In the autumn of 1942, he returned to Ōmura airbase on Kyushu and served as an instructor for fighter pilot specialization. There he married Katsumi Furuta; a woman he met during his training. In August 1943 he was transferred to Rabaul airbase in the South Pacific, where he saw extensive air combat for several months. There he served with 204th Air Group and 253rd Air Group, and fought alongside Tetsuzō Iwamoto in the defence of Rabaul, where they faced almost daily Allied raids that typically consisted of 100 or more aircraft. During the defence of Rabaul, he also helped to develop methods for using Type 3 air-bursting phosphorus bombs against enemy bomber formations, which were dropped from a Zero fighter above them.

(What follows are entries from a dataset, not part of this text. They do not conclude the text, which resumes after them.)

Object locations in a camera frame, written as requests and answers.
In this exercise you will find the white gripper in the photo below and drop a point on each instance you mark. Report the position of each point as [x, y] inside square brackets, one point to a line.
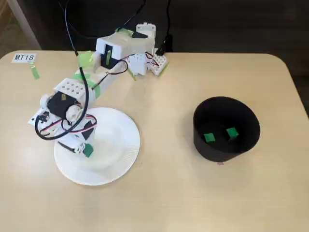
[72, 148]

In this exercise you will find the green cube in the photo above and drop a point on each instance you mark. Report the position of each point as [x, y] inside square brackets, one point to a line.
[88, 151]
[209, 137]
[231, 133]

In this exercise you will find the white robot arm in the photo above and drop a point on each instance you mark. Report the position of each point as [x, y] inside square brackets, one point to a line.
[120, 46]

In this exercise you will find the black round pot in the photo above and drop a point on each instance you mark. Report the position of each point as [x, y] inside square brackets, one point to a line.
[217, 152]

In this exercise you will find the white paper plate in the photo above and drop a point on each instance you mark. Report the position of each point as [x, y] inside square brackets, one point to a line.
[113, 149]

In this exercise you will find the green tape strip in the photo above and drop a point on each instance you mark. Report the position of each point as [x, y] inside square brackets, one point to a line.
[35, 72]
[84, 59]
[123, 31]
[95, 89]
[133, 76]

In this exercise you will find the white MT18 label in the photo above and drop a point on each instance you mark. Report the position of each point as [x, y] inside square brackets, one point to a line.
[23, 58]

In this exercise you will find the small pink tape piece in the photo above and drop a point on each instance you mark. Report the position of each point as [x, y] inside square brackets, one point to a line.
[220, 163]

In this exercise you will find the white wrist camera board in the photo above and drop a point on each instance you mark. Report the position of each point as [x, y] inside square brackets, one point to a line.
[32, 120]

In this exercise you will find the white perforated bracket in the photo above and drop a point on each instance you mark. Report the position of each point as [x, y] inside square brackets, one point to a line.
[136, 64]
[159, 65]

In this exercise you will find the white metal frame leg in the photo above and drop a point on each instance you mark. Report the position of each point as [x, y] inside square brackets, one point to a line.
[23, 24]

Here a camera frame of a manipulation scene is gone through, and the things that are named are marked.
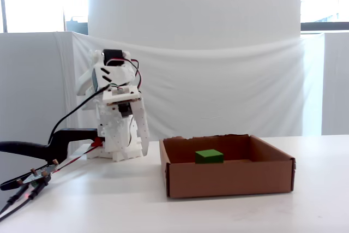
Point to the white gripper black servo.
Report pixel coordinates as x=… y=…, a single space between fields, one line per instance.
x=139 y=115

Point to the green cube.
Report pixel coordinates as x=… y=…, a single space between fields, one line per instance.
x=208 y=157

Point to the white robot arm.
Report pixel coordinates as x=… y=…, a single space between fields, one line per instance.
x=120 y=76

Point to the brown cardboard box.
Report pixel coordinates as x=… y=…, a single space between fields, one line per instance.
x=231 y=178

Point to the white backdrop cloth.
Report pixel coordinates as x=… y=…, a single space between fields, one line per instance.
x=218 y=94

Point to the black table clamp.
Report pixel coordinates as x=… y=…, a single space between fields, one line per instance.
x=58 y=140

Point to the black controller circuit board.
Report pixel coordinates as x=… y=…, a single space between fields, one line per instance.
x=41 y=173

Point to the dark object behind window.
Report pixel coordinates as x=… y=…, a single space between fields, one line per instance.
x=77 y=25

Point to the white partition panel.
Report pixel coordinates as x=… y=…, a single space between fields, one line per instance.
x=27 y=80
x=336 y=80

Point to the dark window sill bar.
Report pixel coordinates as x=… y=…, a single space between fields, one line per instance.
x=327 y=27

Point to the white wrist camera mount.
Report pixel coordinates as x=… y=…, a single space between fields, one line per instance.
x=120 y=98

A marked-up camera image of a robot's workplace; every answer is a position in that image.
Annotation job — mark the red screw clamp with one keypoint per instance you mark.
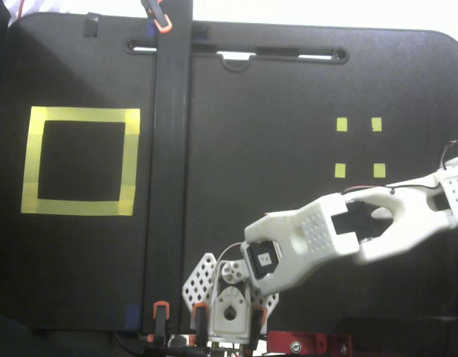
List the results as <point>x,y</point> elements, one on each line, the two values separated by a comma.
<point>311,340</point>

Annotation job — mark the small yellow tape marker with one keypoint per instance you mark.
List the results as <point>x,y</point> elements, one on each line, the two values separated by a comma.
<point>376,124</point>
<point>340,170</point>
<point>341,124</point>
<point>379,170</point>

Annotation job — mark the black tape piece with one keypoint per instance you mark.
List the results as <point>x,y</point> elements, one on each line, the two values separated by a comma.
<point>90,28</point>

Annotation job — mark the orange black spring clamp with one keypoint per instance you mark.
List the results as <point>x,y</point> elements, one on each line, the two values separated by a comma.
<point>200,320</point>
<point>161,316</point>
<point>163,26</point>

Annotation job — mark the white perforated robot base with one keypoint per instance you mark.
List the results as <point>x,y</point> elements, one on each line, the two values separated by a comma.
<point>199,279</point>

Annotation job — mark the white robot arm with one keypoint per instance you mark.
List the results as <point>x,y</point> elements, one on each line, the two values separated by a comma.
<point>400,219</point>

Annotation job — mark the white striped cloth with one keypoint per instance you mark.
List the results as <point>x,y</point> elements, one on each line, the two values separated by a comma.
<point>39,5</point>

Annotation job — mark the yellow tape square outline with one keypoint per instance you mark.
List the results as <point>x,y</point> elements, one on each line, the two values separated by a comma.
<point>80,114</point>

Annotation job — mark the long black table strip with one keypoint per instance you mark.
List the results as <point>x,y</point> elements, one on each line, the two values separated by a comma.
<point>169,148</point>

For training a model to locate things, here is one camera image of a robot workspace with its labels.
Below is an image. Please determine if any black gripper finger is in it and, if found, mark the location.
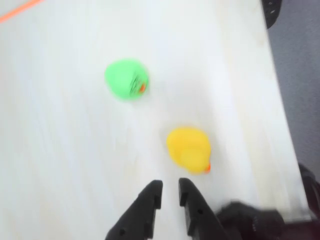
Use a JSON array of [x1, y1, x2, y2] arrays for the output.
[[178, 177, 230, 240], [104, 179, 164, 240]]

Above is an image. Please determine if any green rubber duck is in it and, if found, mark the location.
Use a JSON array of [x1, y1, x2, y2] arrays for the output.
[[104, 58, 150, 103]]

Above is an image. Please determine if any yellow rubber duck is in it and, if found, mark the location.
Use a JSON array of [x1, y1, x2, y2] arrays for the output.
[[165, 126, 212, 176]]

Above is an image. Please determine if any black chair base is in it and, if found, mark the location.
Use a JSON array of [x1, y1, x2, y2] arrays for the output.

In February 1944, he was moved to Truk. He left Truk in June 1944 in order to participate in the Battle of the Philippine Sea. While he was about to land on an airfield on Guam, his fighter was shot down by USN F6F Hellcat fighters. He made an emergency landing on the coast and was afterwards evacuated to Japan as he sustained a severe burn injury.

Komachi participated in the last air engagement of World War II on 18 August 1945, when he attacked two B-32 Dominators on a photo-reconnaissance mission over Tokyo. One bomber received damage and suffered one crew fatality, but both aircraft returned to Yontan Airfield, Okinawa.

==Later life==
In 1992 Komachi attended a symposium at Naval Air Station Pensacola, Florida about the Battle of the Coral Sea, as a guest panelist. Komachi died of natural causes on 15 July 2012. He was 92.